In the listing below, find every line with the string "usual" and pull it out.

Given material:
· · ·
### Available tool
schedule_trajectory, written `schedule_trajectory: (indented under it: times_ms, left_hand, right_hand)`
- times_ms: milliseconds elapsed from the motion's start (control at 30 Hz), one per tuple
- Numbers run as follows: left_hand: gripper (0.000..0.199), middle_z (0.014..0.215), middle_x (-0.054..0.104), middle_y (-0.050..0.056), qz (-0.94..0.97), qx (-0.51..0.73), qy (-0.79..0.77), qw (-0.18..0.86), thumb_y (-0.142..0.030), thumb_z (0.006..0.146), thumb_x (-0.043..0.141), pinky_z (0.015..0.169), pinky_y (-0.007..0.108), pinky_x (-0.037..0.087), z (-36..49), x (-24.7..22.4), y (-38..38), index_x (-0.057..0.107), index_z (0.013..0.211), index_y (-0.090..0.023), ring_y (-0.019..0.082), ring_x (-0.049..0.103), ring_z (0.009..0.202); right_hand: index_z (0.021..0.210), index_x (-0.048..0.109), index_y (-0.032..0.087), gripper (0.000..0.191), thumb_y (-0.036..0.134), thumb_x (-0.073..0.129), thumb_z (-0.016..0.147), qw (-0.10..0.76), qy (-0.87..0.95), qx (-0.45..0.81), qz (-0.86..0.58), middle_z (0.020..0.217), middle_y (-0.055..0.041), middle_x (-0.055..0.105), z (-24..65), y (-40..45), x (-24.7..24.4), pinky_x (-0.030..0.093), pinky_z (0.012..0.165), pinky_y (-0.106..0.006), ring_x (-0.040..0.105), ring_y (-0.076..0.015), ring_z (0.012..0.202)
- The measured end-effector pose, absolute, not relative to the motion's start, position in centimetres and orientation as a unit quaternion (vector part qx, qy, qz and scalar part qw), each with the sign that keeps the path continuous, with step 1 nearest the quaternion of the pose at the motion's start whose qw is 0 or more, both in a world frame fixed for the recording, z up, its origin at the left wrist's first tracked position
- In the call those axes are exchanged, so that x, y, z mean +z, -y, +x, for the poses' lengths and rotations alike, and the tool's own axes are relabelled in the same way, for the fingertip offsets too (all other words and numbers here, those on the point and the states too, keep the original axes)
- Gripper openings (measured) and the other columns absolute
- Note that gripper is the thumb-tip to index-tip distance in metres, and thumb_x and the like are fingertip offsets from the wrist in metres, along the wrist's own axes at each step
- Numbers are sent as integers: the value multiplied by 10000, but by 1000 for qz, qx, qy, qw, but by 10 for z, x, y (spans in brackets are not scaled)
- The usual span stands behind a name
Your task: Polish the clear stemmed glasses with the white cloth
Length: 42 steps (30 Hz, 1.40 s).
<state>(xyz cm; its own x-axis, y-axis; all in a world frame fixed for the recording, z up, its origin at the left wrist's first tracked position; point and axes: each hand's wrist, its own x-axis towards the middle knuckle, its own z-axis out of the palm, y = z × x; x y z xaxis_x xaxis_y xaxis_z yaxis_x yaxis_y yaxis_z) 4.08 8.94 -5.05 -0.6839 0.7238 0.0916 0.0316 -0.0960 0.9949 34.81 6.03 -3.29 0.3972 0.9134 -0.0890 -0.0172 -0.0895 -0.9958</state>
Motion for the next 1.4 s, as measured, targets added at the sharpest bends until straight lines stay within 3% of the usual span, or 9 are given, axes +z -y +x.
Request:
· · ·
Output of the task:
- The usual span stands behind a name
Motion for the next 1.4 s, as measured, targets added at the sharpest bends until straight lines stay within 3% of the usual span, or 9 are given, axes +z -y +x.

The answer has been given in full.